- _Description of the task_
Output each record exactly, with nothing omitted.
Supplied data section start
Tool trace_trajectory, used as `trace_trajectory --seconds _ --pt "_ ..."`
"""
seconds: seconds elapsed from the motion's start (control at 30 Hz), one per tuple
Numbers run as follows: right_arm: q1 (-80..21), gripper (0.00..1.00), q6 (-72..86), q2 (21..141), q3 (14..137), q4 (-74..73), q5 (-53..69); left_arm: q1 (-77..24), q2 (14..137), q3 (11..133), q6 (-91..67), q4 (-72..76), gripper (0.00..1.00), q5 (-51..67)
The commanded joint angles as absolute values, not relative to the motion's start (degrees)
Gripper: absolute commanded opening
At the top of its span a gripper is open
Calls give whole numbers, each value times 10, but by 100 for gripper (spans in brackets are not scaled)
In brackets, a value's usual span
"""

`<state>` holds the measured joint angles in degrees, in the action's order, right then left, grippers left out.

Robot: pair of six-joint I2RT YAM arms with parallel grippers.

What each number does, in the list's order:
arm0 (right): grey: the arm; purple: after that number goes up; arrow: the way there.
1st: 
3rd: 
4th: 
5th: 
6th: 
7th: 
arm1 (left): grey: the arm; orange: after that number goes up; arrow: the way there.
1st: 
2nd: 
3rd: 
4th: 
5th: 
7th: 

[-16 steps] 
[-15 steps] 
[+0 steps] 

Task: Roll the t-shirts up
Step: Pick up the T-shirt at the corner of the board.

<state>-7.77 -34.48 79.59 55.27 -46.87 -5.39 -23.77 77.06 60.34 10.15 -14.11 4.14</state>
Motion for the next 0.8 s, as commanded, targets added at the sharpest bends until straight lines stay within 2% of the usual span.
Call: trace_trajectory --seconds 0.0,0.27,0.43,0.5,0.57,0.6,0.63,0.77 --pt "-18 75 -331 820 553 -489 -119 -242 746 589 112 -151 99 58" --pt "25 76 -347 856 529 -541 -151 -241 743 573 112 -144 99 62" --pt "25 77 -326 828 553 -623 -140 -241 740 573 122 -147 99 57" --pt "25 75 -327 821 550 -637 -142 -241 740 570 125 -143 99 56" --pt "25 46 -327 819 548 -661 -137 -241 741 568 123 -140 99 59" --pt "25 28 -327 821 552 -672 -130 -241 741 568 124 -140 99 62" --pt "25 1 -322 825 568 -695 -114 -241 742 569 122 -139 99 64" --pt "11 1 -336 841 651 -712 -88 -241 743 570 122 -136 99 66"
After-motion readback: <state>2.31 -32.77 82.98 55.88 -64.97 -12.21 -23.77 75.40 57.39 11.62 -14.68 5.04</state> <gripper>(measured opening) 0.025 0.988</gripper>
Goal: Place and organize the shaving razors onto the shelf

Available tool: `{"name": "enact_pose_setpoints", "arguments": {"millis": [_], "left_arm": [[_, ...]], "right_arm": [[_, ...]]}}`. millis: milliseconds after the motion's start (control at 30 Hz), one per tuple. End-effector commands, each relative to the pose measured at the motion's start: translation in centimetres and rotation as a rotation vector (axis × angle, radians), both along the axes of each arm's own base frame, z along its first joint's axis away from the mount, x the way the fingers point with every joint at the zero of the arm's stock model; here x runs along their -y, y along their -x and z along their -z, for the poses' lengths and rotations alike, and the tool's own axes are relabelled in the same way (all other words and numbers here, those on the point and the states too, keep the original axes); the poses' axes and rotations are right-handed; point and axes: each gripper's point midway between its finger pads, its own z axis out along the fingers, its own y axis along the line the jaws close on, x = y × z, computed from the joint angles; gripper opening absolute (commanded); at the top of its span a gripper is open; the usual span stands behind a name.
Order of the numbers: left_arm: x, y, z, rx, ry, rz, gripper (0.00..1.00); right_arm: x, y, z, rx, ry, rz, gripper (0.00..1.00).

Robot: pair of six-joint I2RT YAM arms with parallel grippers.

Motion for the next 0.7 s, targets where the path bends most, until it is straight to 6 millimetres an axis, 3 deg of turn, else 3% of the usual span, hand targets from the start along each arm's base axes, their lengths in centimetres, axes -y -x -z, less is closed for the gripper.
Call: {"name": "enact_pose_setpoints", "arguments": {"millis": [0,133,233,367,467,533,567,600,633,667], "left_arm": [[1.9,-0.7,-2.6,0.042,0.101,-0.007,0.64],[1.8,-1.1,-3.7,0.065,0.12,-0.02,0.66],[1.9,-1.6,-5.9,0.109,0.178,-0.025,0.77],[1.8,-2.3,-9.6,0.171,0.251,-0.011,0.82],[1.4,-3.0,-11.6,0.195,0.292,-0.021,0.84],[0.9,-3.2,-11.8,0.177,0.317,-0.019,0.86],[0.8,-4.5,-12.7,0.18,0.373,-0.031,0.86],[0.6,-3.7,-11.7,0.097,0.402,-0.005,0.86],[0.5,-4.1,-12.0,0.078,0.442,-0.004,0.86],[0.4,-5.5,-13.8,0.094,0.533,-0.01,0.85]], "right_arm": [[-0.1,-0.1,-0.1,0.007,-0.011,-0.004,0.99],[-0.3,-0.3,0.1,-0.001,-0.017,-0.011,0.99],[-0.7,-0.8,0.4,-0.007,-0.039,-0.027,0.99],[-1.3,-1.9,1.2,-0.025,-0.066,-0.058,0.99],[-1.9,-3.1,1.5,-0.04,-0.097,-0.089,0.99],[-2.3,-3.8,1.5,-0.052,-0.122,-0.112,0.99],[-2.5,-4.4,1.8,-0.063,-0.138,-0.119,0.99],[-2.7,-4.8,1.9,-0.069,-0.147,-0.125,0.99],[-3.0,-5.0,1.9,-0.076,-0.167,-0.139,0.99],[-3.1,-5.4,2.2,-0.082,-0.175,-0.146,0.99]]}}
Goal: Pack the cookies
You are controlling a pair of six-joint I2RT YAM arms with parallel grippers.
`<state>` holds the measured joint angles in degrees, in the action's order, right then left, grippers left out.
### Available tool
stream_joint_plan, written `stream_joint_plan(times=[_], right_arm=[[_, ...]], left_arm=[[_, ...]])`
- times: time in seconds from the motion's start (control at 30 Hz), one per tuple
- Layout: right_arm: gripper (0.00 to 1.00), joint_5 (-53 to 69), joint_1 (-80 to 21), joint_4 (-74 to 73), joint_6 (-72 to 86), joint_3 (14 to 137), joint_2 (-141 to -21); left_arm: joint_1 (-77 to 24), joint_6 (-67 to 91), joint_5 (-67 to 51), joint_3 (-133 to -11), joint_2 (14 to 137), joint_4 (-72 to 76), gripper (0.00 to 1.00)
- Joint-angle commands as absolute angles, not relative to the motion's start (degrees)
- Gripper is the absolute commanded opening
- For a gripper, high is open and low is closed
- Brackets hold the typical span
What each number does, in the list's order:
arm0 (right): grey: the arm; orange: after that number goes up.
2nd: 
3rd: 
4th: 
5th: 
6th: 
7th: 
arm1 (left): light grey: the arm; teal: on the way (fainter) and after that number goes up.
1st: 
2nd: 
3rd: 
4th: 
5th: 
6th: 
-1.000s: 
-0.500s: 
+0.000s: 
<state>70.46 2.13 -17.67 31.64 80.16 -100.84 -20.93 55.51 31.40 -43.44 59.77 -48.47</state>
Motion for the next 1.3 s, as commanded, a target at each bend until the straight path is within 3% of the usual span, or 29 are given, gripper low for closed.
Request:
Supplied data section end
- _Result below_
Tool trace_trajectory, used as `trace_trajectory --seconds _ --pt "_ ..."`
"""
seconds: seconds elapsed from the motion's start (control at 30 Hz), one per tuple
Numbers run as follows: right_arm: q1 (-80..21), gripper (0.00..1.00), q6 (-72..86), q2 (21..141), q3 (14..137), q4 (-74..73), q5 (-53..69); left_arm: q1 (-77..24), q2 (14..137), q3 (11..133), q6 (-91..67), q4 (-72..76), gripper (0.00..1.00), q5 (-51..67)
The commanded joint angles as absolute values, not relative to the motion's start (degrees)
Gripper: absolute commanded opening
At the top of its span a gripper is open
Calls give whole numbers, each value times 10, but by 100 for gripper (spans in brackets are not scaled)
In brackets, a value's usual span
"""

`<state>` holds the measured joint angles in degrees, in the action's order, right then left, grippers left out.

Robot: pair of six-joint I2RT YAM arms with parallel grippers.

What each number does, in the list's order:
arm0 (right): grey: the arm; purple: after that number goes up; arrow: the way there.
1st: 
3rd: 
4th: 
5th: 
6th: 
7th: 
arm1 (left): grey: the arm; orange: after that number goes up; arrow: the way there.
1st: 
2nd: 
3rd: 
4th: 
5th: 
7th: 

[-16 steps] 
[-15 steps] 
[+0 steps] 

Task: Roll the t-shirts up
Step: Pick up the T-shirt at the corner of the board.

<state>-7.77 -34.48 79.59 55.27 -46.87 -5.39 -23.77 77.06 60.34 10.15 -14.11 4.14</state>
Motion for the next 0.8 s, as commanded, targets added at the sharpest bends until straight lines stay within 2% of the usual span.
Call: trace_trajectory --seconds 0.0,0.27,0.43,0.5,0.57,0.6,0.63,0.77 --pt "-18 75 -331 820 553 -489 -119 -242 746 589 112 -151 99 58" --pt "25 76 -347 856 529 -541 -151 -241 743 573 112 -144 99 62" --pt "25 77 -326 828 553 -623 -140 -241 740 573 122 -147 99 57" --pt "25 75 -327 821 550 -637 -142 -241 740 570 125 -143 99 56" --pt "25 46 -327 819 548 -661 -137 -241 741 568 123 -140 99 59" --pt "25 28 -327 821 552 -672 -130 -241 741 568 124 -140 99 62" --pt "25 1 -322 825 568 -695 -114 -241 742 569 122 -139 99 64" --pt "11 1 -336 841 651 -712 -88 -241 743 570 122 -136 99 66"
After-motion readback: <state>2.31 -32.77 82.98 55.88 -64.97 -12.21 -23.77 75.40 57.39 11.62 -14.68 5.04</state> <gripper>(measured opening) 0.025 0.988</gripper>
Goal: Place and organize the shaving razors onto the shelf

Available tool: `{"name": "enact_pose_setpoints", "arguments": {"millis": [_], "left_arm": [[_, ...]], "right_arm": [[_, ...]]}}`. millis: milliseconds after the motion's start (control at 30 Hz), one per tuple. End-effector commands, each relative to the pose measured at the motion's start: translation in centimetres and rotation as a rotation vector (axis × angle, radians), both along the axes of each arm's own base frame, z along its first joint's axis away from the mount, x the way the fingers point with every joint at the zero of the arm's stock model; here x runs along their -y, y along their -x and z along their -z, for the poses' lengths and rotations alike, and the tool's own axes are relabelled in the same way (all other words and numbers here, those on the point and the states too, keep the original axes); the poses' axes and rotations are right-handed; point and axes: each gripper's point midway between its finger pads, its own z axis out along the fingers, its own y axis along the line the jaws close on, x = y × z, computed from the joint angles; gripper opening absolute (commanded); at the top of its span a gripper is open; the usual span stands behind a name.
Order of the numbers: left_arm: x, y, z, rx, ry, rz, gripper (0.00..1.00); right_arm: x, y, z, rx, ry, rz, gripper (0.00..1.00).

Robot: pair of six-joint I2RT YAM arms with parallel grippers.

Motion for the next 0.7 s, targets where the path bends most, until it is straight to 6 millimetres an axis, 3 deg of turn, else 3% of the usual span, hand targets from the start along each arm's base axes, their lengths in centimetres, axes -y -x -z, less is closed for the gripper.
Call: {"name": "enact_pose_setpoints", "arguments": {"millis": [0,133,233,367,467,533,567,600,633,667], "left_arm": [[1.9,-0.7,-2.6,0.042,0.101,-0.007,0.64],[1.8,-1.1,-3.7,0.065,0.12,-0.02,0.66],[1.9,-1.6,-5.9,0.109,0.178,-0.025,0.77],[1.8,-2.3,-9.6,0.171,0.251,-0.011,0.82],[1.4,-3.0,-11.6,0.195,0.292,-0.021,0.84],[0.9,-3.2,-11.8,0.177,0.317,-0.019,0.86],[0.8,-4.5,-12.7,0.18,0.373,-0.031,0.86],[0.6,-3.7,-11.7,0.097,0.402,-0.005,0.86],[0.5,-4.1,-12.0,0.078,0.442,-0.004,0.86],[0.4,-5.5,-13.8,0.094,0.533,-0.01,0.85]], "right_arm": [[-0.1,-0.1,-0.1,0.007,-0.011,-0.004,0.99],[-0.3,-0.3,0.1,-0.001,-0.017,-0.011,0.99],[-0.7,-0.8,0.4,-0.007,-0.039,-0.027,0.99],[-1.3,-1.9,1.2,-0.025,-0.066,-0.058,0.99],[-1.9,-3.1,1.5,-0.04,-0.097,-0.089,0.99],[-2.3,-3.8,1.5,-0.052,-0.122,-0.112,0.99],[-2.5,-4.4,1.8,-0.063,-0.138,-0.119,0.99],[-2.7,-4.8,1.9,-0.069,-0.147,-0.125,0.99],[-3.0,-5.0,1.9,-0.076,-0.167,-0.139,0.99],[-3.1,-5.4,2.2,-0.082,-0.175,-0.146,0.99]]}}
Goal: Pack the cookies
You are controlling a pair of six-joint I2RT YAM arms with parallel grippers.
`<state>` holds the measured joint angles in degrees, in the action's order, right then left, grippers left out.
### Available tool
stream_joint_plan, written `stream_joint_plan(times=[_], right_arm=[[_, ...]], left_arm=[[_, ...]])`
- times: time in seconds from the motion's start (control at 30 Hz), one per tuple
- Layout: right_arm: gripper (0.00 to 1.00), joint_5 (-53 to 69), joint_1 (-80 to 21), joint_4 (-74 to 73), joint_6 (-72 to 86), joint_3 (14 to 137), joint_2 (-141 to -21); left_arm: joint_1 (-77 to 24), joint_6 (-67 to 91), joint_5 (-67 to 51), joint_3 (-133 to -11), joint_2 (14 to 137), joint_4 (-72 to 76), gripper (0.00 to 1.00)
- Joint-angle commands as absolute angles, not relative to the motion's start (degrees)
- Gripper is the absolute commanded opening
- For a gripper, high is open and low is closed
- Brackets hold the typical span
What each number does, in the list's order:
arm0 (right): grey: the arm; orange: after that number goes up.
2nd: 
3rd: 
4th: 
5th: 
6th: 
7th: 
arm1 (left): light grey: the arm; teal: on the way (fainter) and after that number goes up.
1st: 
2nd: 
3rd: 
4th: 
5th: 
6th: 
-1.000s: 
-0.500s: 
+0.000s: 
<state>70.46 2.13 -17.67 31.64 80.16 -100.84 -20.93 55.51 31.40 -43.44 59.77 -48.47</state>
Motion for the next 1.3 s, as commanded, a target at each bend until the straight path is within 3% of the usual span, or 29 are given, gripper low for closed.
Request:

The answer is complete.